Ocean imagery is pervasive in Alexie’s story, often in connection with a sense of homesickness and loss. The clearest example of this motif are the three Aleuts, who spend their days waiting for the boat that will carry them home, but even Jackson—a member of the Spokane tribe, which historically lived in inland Washington—remarks, “I love the smell of ocean water. Salt always smells like memory” (Part 3, Paragraph 2). The motif also surfaces in figurative ways, as when Jackson, struggling to find the pawnshop a second time, says it “seemed to have sailed away like a ghost ship” (Part 19, Paragraph 2).

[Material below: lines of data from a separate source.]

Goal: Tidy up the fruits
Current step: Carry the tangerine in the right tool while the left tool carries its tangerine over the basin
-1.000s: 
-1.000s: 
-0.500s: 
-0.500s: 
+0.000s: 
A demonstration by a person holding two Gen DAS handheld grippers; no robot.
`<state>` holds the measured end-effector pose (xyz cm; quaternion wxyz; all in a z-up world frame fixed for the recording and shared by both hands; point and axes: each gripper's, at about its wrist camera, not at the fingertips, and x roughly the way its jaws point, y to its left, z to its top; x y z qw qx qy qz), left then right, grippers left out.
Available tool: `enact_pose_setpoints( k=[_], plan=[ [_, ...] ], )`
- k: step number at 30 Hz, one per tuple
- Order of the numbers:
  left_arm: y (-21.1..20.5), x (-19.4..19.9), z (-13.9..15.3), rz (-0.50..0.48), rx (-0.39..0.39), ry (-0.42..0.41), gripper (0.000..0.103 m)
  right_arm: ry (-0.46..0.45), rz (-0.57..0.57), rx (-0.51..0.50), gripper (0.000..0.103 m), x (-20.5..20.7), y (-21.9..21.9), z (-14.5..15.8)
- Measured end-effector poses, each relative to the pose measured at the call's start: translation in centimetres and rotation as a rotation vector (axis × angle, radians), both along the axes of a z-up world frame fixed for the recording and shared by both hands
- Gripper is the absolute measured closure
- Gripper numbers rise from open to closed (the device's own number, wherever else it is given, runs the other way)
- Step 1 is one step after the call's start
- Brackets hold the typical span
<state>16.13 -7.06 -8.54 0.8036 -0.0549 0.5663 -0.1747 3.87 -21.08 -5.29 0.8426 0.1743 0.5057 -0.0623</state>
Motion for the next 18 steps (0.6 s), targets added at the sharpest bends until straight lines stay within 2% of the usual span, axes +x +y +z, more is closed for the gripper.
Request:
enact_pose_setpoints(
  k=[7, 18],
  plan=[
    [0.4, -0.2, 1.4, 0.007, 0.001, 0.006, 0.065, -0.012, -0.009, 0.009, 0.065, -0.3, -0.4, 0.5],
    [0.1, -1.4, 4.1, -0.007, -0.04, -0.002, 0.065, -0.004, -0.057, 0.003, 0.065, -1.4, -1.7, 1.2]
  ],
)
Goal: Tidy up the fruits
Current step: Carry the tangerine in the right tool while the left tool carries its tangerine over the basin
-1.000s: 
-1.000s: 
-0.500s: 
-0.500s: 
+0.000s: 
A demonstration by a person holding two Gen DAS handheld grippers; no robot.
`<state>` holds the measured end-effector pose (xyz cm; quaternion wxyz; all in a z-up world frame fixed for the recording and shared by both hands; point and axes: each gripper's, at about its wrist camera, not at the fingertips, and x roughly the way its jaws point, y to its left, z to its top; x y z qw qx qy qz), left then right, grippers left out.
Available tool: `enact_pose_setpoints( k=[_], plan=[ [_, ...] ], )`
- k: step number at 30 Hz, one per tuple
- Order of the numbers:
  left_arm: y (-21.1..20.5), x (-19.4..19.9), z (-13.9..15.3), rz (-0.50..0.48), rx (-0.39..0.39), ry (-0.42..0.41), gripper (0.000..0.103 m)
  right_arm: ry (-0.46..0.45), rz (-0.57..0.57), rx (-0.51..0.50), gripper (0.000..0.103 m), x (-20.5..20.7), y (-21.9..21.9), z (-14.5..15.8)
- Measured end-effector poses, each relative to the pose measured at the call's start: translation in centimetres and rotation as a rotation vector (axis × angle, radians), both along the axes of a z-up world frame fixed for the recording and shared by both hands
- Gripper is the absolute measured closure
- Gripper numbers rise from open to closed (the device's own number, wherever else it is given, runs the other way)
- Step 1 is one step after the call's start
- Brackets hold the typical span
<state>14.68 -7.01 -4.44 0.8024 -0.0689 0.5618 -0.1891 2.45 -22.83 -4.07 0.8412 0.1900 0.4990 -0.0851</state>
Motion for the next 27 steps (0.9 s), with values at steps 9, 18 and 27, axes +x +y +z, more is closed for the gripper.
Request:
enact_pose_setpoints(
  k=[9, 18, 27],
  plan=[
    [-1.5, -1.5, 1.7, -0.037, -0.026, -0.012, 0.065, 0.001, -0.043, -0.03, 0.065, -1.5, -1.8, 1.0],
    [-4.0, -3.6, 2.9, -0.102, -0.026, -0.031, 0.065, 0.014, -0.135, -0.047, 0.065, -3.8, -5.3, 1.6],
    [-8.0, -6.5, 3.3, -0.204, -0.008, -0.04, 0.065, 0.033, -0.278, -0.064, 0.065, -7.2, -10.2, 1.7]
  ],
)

This reference to ghost ships—a staple of maritime folklore—speaks to Alexie’s tendency to associate the ocean with a home and past so distant they seem almost mythic. The Aleuts, for example, seem less like flesh-and-blood characters than like figures out of legend; they have been waiting by the shore for no fewer than 11 years, and their exit from the story is mysterious, with some even claiming to have seen them walking on water to return to the Arctic. In this way, Alexie’s use of the ocean motif reflects the story’s broader treatment of its characters’ vanished histories and identities: If the sea’s vastness and mysteriousness suggest that Native American cultures and peoples are permanently lost, its cyclic patterns (waves, tides, etc.) imply that these things can unexpectedly return as if by magic.
Jackson references math multiple times throughout the story. Generally speaking, the motif speaks to the logic of the prevailing economic system; characters like Jackson are constantly trying to make the math work, calculating how much of something they can buy for the money they have, or how much money they need to earn in order to buy something they want. In most cases, the characters still come up short, as when Jackson realizes while talking to the Big Boss that he would fail to reach his goal even if he managed to match the record for most papers sold in a single day: “That would net me about two hundred dollars [...] That’s not enough” (Part 5, Paragraphs 14-16).
In the final moments of the story, math ceases to matter. Although Jackson has not, strictly speaking, added anything to the $5 he began with, that $5 has changed both literally and figuratively; it has accumulated a less quantifiable kind of value as a result of Jackson’s interactions and exchanges with others. Similarly, when the pawnbroker gives Jackson the regalia, he remarks that there are “too many [good men] to count!” (Part 19, Paragraph 29), once again underscoring the shift away from value as something easily measurable to something with moral or spiritual dimensions.